= Work required =
Use the entries below and reproduce exactly the lines from the one containing "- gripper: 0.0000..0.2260" down to the one containing "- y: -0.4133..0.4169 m", both of them included.

Segment Start: Dataset records

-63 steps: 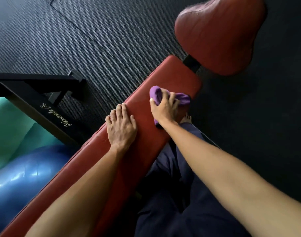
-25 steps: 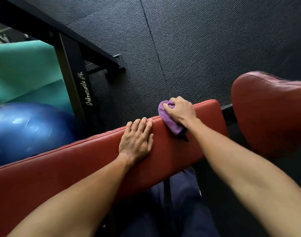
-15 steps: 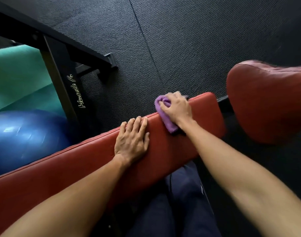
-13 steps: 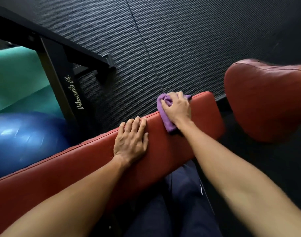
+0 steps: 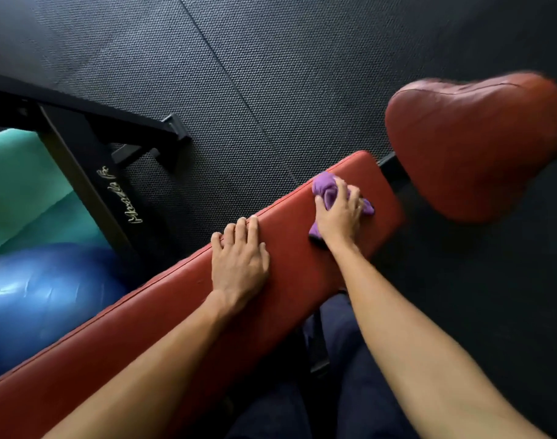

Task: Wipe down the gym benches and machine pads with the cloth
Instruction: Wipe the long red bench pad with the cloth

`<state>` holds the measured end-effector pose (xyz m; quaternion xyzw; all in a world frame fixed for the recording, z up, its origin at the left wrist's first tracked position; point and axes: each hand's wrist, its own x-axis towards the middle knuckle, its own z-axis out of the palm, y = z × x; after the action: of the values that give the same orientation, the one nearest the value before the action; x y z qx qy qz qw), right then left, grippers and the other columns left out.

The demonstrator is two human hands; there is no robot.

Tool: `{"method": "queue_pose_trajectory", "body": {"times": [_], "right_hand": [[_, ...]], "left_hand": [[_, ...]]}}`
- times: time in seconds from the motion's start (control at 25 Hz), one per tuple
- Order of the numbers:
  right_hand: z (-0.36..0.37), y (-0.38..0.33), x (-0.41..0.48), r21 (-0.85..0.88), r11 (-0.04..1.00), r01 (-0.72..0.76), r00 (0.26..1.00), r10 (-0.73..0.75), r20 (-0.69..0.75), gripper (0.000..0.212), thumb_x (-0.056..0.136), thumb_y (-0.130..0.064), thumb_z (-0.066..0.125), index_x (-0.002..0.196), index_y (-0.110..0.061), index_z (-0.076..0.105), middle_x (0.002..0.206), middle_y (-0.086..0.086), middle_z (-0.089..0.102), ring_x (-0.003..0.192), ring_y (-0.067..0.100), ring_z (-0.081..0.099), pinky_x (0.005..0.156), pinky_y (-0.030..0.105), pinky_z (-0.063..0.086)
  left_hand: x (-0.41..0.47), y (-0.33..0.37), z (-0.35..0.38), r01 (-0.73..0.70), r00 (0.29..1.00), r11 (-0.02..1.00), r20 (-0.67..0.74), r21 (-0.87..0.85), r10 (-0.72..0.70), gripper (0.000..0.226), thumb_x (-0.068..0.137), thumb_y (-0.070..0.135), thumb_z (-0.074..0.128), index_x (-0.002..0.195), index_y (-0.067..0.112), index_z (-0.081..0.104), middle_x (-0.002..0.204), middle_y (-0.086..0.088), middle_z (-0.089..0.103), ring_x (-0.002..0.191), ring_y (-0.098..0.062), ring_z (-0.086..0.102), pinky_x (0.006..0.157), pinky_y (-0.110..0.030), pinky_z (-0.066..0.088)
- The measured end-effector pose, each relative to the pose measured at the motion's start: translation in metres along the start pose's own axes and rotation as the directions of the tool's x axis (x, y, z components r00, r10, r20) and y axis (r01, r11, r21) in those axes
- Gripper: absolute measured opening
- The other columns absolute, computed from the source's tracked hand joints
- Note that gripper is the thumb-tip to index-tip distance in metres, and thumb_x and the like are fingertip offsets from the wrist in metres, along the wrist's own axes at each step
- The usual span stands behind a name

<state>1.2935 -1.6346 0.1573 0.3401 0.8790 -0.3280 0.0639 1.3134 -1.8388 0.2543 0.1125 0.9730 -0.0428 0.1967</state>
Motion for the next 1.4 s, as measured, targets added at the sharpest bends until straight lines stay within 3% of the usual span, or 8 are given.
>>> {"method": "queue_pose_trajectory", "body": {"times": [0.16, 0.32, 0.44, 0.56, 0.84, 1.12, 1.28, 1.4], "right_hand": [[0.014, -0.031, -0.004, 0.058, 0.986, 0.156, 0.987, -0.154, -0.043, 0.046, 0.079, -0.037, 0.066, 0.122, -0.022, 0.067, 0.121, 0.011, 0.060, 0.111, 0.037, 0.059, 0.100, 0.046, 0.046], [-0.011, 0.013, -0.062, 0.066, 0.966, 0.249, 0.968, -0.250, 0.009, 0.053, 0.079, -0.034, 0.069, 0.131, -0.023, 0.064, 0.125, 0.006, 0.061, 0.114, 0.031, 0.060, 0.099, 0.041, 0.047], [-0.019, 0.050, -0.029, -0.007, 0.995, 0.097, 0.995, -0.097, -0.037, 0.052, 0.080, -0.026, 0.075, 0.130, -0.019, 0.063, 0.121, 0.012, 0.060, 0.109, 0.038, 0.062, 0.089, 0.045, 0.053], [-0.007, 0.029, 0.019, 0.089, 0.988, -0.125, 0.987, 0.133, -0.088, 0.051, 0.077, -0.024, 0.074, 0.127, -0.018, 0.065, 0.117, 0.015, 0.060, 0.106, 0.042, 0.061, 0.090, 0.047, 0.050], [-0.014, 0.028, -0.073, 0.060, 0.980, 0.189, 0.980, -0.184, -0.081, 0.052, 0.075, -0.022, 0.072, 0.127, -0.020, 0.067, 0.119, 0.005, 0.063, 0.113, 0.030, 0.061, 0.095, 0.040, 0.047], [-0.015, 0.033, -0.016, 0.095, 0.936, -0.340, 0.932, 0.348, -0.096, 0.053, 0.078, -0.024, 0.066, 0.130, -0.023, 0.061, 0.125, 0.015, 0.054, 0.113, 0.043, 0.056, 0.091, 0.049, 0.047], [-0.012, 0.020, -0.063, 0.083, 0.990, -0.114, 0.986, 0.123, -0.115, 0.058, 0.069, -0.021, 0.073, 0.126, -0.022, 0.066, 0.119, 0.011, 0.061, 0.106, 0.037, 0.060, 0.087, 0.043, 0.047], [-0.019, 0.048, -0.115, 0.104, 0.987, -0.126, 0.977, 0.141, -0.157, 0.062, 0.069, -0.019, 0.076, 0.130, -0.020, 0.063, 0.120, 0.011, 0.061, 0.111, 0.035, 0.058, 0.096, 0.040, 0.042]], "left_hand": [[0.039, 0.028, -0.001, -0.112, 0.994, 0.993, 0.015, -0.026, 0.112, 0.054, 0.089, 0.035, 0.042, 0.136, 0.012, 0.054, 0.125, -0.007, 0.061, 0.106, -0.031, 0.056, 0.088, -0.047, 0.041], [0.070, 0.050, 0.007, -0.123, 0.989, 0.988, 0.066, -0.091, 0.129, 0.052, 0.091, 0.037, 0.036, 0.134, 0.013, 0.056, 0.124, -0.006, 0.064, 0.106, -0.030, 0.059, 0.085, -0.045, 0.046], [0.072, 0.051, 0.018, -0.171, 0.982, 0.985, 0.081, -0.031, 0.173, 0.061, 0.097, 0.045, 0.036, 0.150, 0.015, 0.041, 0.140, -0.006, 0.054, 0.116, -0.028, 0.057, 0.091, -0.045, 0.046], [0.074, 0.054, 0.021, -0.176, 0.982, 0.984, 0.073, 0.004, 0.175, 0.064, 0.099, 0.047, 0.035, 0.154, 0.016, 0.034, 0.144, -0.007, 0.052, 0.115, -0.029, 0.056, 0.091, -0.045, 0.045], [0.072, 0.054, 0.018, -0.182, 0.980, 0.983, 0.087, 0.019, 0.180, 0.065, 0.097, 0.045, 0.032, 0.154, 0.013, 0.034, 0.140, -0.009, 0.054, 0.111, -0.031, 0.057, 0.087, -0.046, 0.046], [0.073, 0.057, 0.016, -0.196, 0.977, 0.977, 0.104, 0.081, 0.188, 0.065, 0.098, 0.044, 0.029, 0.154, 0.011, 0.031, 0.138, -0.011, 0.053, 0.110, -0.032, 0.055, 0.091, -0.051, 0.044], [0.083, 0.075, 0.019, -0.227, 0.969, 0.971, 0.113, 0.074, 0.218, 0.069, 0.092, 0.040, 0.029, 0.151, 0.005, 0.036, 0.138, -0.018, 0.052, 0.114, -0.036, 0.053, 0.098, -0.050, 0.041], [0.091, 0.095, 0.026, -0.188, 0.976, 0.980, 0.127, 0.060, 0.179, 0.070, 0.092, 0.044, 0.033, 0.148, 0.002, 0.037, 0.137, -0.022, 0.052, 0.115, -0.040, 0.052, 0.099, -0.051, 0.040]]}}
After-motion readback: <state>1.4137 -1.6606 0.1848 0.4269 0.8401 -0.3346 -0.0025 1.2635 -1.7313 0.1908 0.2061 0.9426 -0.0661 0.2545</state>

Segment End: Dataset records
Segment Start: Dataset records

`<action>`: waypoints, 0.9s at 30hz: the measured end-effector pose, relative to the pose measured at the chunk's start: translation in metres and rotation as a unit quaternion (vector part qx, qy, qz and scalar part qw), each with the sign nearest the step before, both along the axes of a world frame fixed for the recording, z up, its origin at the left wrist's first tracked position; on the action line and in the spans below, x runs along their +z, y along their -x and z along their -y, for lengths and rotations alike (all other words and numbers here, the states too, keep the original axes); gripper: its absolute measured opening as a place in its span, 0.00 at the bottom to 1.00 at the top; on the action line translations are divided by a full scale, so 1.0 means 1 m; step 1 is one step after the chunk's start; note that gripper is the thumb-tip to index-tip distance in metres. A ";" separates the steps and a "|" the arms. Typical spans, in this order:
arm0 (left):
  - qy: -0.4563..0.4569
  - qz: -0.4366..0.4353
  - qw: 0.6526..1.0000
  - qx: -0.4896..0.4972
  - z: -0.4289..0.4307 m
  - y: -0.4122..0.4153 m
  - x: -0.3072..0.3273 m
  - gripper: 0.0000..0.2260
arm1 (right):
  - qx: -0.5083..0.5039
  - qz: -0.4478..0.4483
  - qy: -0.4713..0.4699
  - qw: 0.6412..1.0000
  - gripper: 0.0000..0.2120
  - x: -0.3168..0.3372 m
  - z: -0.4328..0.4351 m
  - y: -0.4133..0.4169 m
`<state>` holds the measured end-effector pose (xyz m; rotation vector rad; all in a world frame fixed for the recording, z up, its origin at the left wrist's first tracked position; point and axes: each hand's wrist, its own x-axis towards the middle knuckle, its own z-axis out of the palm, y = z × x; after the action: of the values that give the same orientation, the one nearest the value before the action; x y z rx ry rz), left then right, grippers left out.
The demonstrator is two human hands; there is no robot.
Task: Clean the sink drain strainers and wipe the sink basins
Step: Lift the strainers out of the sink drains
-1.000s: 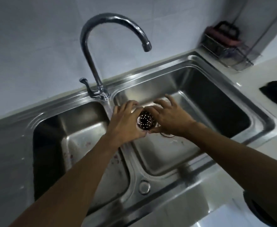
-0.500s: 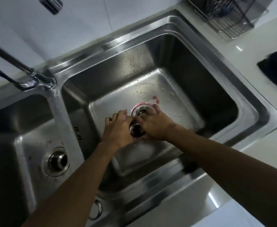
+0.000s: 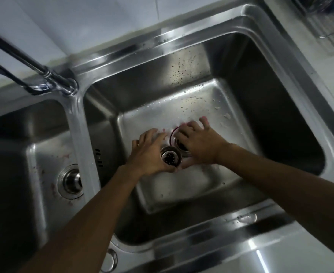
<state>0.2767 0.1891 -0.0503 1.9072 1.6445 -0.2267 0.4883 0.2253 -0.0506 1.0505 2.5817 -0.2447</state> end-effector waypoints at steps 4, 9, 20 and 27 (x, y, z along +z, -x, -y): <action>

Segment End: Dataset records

= Reply to the exercise =
  - gripper: 0.0000..0.2260
arm1 (right):
  - qx: -0.5083..0.5039
  - qz: -0.4478..0.4483
  - qy: -0.4713..0.4699
  - qw: 0.6412..1.0000
  - gripper: 0.0000..0.2120
  - x: -0.3168..0.3372 m
  - z: -0.4328..0.4351 m
  - y: -0.4133..0.4169 m

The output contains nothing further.